• _Task to carry out_
A complete, exact copy of the records below is the required result.

(Stored data entries)

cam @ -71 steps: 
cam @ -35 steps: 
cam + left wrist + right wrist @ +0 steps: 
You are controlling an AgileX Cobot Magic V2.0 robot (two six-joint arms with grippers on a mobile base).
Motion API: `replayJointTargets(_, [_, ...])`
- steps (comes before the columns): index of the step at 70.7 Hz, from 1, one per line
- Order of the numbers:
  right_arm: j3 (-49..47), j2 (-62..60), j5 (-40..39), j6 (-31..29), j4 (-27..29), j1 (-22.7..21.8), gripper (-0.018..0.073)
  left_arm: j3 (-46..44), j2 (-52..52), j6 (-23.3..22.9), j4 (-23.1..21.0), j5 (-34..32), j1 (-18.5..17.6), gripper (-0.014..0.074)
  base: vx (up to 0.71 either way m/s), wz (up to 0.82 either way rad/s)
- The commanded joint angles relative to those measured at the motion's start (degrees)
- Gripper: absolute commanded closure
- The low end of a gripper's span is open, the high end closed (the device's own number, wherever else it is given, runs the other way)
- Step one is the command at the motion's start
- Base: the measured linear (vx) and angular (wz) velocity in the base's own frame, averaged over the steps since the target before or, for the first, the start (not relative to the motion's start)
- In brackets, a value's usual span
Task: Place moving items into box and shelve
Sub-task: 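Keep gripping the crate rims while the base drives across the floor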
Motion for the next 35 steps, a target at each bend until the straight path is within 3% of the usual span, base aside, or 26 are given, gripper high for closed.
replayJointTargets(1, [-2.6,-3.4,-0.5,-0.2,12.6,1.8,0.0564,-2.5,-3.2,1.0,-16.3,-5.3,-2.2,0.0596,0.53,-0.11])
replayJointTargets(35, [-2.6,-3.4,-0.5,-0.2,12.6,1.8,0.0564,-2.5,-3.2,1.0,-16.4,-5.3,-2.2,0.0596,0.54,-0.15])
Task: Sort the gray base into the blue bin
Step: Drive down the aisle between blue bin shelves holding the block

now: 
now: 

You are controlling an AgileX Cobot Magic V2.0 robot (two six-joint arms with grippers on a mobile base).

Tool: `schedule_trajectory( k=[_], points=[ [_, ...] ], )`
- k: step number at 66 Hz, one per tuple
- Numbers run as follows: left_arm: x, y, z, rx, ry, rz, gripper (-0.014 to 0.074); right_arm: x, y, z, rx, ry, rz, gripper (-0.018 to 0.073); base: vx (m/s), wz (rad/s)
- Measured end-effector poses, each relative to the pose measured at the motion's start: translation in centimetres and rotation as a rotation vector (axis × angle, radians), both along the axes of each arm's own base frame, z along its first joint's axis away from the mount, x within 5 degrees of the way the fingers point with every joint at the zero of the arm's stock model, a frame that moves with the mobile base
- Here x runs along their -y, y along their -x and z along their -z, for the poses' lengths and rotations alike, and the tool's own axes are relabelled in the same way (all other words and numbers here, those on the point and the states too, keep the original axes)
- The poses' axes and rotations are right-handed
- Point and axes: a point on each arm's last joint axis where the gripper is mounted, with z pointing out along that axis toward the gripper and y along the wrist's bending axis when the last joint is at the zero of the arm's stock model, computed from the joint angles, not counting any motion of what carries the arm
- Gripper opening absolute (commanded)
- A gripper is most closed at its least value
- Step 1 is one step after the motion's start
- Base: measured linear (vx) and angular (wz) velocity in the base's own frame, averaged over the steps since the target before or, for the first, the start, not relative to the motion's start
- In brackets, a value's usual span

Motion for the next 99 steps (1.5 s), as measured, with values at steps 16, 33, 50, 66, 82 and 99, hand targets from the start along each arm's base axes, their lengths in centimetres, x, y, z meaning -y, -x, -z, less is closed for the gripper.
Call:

• _Exercise response_
cam @ -71 steps: 
cam @ -35 steps: 
cam + left wrist + right wrist @ +0 steps: 
You are controlling an AgileX Cobot Magic V2.0 robot (two six-joint arms with grippers on a mobile base).
Motion API: `replayJointTargets(_, [_, ...])`
- steps (comes before the columns): index of the step at 70.7 Hz, from 1, one per line
- Order of the numbers:
  right_arm: j3 (-49..47), j2 (-62..60), j5 (-40..39), j6 (-31..29), j4 (-27..29), j1 (-22.7..21.8), gripper (-0.018..0.073)
  left_arm: j3 (-46..44), j2 (-52..52), j6 (-23.3..22.9), j4 (-23.1..21.0), j5 (-34..32), j1 (-18.5..17.6), gripper (-0.014..0.074)
  base: vx (up to 0.71 either way m/s), wz (up to 0.82 either way rad/s)
- The commanded joint angles relative to those measured at the motion's start (degrees)
- Gripper: absolute commanded closure
- The low end of a gripper's span is open, the high end closed (the device's own number, wherever else it is given, runs the other way)
- Step one is the command at the motion's start
- Base: the measured linear (vx) and angular (wz) velocity in the base's own frame, averaged over the steps since the target before or, for the first, the start (not relative to the motion's start)
- In brackets, a value's usual span
Task: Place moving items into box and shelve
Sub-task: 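Keep gripping the crate rims while the base drives across the floor
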Motion for the next 35 steps, a target at each bend until the straight path is within 3% of the usual span, base aside, or 26 are given, gripper high for closed.
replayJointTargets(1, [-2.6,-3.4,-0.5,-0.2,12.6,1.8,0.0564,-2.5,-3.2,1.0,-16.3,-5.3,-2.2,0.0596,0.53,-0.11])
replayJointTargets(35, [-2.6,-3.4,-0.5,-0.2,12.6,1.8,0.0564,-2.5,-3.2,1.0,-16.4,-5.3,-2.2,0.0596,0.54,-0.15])
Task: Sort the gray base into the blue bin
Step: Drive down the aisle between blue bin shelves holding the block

now: 
now: 

You are controlling an AgileX Cobot Magic V2.0 robot (two six-joint arms with grippers on a mobile base).

Tool: `schedule_trajectory( k=[_], points=[ [_, ...] ], )`
- k: step number at 66 Hz, one per tuple
- Numbers run as follows: left_arm: x, y, z, rx, ry, rz, gripper (-0.014 to 0.074); right_arm: x, y, z, rx, ry, rz, gripper (-0.018 to 0.073); base: vx (m/s), wz (rad/s)
- Measured end-effector poses, each relative to the pose measured at the motion's start: translation in centimetres and rotation as a rotation vector (axis × angle, radians), both along the axes of each arm's own base frame, z along its first joint's axis away from the mount, x within 5 degrees of the way the fingers point with every joint at the zero of the arm's stock model, a frame that moves with the mobile base
- Here x runs along their -y, y along their -x and z along their -z, for the poses' lengths and rotations alike, and the tool's own axes are relabelled in the same way (all other words and numbers here, those on the point and the states too, keep the original axes)
- The poses' axes and rotations are right-handed
- Point and axes: a point on each arm's last joint axis where the gripper is mounted, with z pointing out along that axis toward the gripper and y along the wrist's bending axis when the last joint is at the zero of the arm's stock model, computed from the joint angles, not counting any motion of what carries the arm
- Gripper opening absolute (commanded)
- A gripper is most closed at its least value
- Step 1 is one step after the motion's start
- Base: measured linear (vx) and angular (wz) velocity in the base's own frame, averaged over the steps since the target before or, for the first, the start, not relative to the motion's start
- In brackets, a value's usual span

Motion for the next 99 steps (1.5 s), as measured, with values at steps 16, 33, 50, 66, 82 and 99, hand targets from the start along each arm's base axes, their lengths in centimetres, x, y, z meaning -y, -x, -z, less is closed for the gripper.
Call:

This completes the requested output.